Espejo and colleagues conducted a retrospective case-control study identifying 12 consecutive patients treated with olaratumab plus a doxorubicin-based doublet regimen and 24 consecutive patients receiving a doxorubicin-based doublet regimen alone as the control group. The 2 groups were matched for age and race. All patients had an ECOG performance status of 0 to 1, and stage III or IV STS. The median patient age was 55 years (range, 17 to 76) in the case group versus 64 years (range, 21 to 80) in the control group. Although cardiovascular risk factors were equivalent (41%) in both cohorts, 41% of cases versus 8.3% of controls had a history of other malignancies.

“Olaratumab in addition to doxorubicin showed a survival advantage of 11.8 months over single-agent doxorubicin without adding significant toxicity,2,3but whether this regimen is effective and tolerable in patients with a good performance status is unknown,” she explained.

Olaratumab is a first-in-class anti-PDGFRA monoclonal antibody that has been contingently approved for use in combination with doxorubicin to treat adult patients with advanced soft tissue sarcoma, based on improved progression-free and overall survival.

“In patients with good performance status, the initial responses in cases versus controls were similar after 2 to 3 treatment cycles,” she remarked.

In this study, a comparison of case patients to control patients by RECIST criteria revealed that 66% of patients in the case group had achieved stable disease (SD) versus 71% of controls and 16% of cases achieved a partial response (PR) versus 12.5% of controls; 1 case patient (8%) had progression of disease (PD), whereas no controls showed PD.

By Choi criteria, 41% of case patients had SD versus 20% of control patients, 33% of patients in the case group had a PR versus 54% of controls, and 16% of cases had PD versus 8% of controls.
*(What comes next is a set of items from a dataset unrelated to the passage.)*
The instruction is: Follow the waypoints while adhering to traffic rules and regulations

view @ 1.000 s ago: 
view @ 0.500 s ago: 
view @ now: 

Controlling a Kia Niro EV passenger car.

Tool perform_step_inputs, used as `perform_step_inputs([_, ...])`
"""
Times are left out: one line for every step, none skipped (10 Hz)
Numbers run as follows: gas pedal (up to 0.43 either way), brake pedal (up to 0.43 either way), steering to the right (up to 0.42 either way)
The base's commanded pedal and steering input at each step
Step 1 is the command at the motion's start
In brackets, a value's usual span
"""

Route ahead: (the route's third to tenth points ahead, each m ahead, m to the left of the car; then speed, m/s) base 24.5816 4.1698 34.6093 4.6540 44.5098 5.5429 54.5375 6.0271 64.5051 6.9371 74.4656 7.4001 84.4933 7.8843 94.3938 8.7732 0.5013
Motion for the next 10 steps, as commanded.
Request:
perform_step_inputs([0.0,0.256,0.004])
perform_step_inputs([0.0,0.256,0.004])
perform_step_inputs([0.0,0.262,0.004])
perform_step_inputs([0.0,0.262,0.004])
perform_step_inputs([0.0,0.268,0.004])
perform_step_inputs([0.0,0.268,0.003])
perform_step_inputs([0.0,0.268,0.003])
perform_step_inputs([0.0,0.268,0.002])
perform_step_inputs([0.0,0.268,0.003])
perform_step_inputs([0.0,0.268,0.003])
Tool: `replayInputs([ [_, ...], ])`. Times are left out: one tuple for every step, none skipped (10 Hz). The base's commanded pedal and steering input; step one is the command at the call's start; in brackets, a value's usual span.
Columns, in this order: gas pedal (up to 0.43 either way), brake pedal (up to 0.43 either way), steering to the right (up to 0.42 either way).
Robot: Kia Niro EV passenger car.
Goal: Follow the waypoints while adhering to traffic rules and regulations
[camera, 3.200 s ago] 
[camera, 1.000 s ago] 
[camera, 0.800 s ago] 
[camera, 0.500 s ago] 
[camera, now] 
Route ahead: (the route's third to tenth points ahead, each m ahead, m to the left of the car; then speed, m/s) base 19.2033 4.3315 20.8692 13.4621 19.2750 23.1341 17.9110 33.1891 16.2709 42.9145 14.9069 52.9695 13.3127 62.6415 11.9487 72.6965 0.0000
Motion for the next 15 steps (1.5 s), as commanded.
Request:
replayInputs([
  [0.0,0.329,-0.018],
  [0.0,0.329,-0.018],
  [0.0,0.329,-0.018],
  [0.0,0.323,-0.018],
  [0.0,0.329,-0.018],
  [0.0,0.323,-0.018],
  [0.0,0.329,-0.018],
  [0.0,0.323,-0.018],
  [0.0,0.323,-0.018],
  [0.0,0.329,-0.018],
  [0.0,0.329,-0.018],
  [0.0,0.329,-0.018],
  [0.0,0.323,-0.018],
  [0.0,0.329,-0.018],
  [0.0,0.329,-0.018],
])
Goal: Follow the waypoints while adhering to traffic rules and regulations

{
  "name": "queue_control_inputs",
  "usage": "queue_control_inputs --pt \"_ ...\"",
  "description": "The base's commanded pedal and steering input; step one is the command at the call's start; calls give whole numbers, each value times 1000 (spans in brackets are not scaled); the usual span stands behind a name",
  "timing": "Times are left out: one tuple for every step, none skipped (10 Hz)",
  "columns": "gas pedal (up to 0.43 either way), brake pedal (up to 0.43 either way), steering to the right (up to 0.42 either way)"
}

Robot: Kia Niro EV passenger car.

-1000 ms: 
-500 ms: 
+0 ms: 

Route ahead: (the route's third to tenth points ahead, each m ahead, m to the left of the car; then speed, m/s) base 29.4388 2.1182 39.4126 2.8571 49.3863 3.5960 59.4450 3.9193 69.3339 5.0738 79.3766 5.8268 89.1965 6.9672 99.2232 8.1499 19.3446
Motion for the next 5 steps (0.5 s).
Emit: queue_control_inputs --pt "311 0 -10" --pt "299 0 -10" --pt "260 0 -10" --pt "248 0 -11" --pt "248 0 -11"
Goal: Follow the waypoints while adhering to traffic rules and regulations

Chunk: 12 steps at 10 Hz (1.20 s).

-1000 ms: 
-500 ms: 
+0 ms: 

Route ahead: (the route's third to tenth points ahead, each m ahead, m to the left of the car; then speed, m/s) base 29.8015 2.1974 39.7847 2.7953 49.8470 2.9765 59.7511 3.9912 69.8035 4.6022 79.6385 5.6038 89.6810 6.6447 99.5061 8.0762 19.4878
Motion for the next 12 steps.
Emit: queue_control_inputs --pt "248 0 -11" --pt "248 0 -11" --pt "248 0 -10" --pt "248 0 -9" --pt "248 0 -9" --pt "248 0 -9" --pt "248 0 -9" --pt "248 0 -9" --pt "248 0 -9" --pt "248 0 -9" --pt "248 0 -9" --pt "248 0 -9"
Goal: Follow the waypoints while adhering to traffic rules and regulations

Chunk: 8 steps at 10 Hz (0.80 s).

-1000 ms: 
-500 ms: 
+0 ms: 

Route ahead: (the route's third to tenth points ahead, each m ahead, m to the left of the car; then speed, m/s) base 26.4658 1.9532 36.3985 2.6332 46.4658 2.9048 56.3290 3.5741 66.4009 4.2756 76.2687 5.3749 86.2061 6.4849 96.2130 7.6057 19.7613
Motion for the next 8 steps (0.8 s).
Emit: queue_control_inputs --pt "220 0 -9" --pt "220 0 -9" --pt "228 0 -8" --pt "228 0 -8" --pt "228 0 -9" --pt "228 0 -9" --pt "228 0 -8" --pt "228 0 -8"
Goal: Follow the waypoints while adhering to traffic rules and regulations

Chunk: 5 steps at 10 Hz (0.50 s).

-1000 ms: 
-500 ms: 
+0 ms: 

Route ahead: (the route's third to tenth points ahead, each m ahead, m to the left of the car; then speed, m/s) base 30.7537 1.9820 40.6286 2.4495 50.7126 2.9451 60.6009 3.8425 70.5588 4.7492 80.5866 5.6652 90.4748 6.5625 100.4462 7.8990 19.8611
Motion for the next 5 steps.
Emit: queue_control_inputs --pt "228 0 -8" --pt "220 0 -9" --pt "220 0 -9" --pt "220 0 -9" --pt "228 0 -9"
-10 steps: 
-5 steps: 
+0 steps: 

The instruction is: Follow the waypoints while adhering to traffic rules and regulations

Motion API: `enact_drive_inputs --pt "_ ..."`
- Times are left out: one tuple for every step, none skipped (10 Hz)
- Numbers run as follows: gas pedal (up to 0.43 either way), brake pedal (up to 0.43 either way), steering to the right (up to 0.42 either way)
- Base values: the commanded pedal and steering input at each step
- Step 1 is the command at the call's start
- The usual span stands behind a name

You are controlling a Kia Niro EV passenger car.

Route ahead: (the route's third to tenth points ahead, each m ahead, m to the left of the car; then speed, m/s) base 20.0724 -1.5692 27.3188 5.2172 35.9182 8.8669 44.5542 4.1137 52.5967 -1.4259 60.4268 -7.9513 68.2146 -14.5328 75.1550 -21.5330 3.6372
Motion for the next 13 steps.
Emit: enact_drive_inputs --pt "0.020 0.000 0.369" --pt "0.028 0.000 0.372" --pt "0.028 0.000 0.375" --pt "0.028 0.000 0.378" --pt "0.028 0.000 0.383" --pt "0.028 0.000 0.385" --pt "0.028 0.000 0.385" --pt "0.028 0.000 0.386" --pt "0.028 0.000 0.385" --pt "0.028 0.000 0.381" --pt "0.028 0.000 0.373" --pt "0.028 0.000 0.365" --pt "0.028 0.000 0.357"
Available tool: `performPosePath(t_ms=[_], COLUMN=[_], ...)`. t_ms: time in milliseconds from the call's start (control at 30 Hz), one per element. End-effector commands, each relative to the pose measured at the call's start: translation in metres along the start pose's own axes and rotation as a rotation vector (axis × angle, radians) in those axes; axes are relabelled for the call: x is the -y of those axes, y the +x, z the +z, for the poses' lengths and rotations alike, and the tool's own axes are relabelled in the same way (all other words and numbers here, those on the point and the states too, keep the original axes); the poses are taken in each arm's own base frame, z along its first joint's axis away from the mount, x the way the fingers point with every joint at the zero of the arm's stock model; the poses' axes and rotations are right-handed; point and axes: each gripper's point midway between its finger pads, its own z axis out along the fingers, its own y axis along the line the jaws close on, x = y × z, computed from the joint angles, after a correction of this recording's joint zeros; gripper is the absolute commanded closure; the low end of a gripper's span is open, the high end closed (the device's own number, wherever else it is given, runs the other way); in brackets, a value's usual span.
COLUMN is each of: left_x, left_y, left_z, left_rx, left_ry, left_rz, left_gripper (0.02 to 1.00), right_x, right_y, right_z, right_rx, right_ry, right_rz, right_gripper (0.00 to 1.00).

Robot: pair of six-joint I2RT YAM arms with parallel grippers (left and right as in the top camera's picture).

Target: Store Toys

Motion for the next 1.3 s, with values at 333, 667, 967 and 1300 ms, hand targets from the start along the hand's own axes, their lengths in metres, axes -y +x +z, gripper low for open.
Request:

The disease control rates were 83% for both cases and controls by RECIST criteria and 75% each by Choi criteria.

“Our study is limited by its retrospective design and small size. Additionally, the median number of cycles received in the olaratumab group was 3 compared to 5.5 in the control group, which may account for cumulative toxicity and explain, in part, our results,” Espejo explained.

Interestingly, the addition of olaratumab showed a trend towards fewer adverse events (AEs), with the odds ratios (ORs) of having an AE all favoring olaratumab. The OR for all AEs was 0.67 (95% CI, 0.48-0.93;P= .0164), the OR for a grade 1/2 AE was 0.72 (95% CI, 0.47-1.11;P= .139), the OR for a grade 3/4 AE was 0.65 (95% CI, 0.42-1.00;P= .0519), and the OR for a clinical AE was 0.16 (95% CI, 0.1-0.23; P<.0001). Regarding hematologic AEs, the OR of having a grade 1/2 AE was 1.6 (95% CI, 0.53-4.98;P= .3958), and the OR for having a grade 3/4 hematologic AE was 0.43 (95% CI, 0.21-0.87;P= .02).

“In patients with a good performance status, the addition of olaratumab to doxorubicin-based chemotherapy did not appear to add significant toxicity and a trend toward a protective effect was observed; this result is discordant with the Tap et al phase II study where AEs were higher in the olaratumab group,” she said.

“These data support the feasibility of adding olaratumab to doxorubicin-based combination regimens in patients with advanced STS and good performance status. Prospective trials will determine whether this translates into better outcomes,” Espejo concluded. “Further prospective clinical trials will help determine whether adding olaratumab to chemotherapy translates into better outcomes in patients with STS.”

References:

  1. Espejo AP, Florou V, Subhawong TK, et al. Safety and efficacy of olaratumab Safety and efficacy of olaratumab added to doxorubicin-based combination chemotherapy in the treatment of advanced soft-tissue sarcoma (STS). Presented at: 2018 CTOS Annual Meeting; November 14-17, 2018; Rome, Italy. Poster 110.
  2. Zobniw CM, Trinh VA, Posey K, Somaiah N. Olaratumab in the management of advanced soft tissue sarcoma [published online January 1, 2018]. J Oncol Pharm Pract. doi: 10.1177/1078155218788135.
  3. Tap WD, Jones RL, Van Tine BA, et al. Olaratumab and doxorubicin versus doxorubicin alone for treatment of soft-tissue sarcoma: an open-label phase 1b and randomised phase 2 trial. Lancet. 2016;388(10043):488-497. doi: 10.1016/S0140-6736(16)30587-6.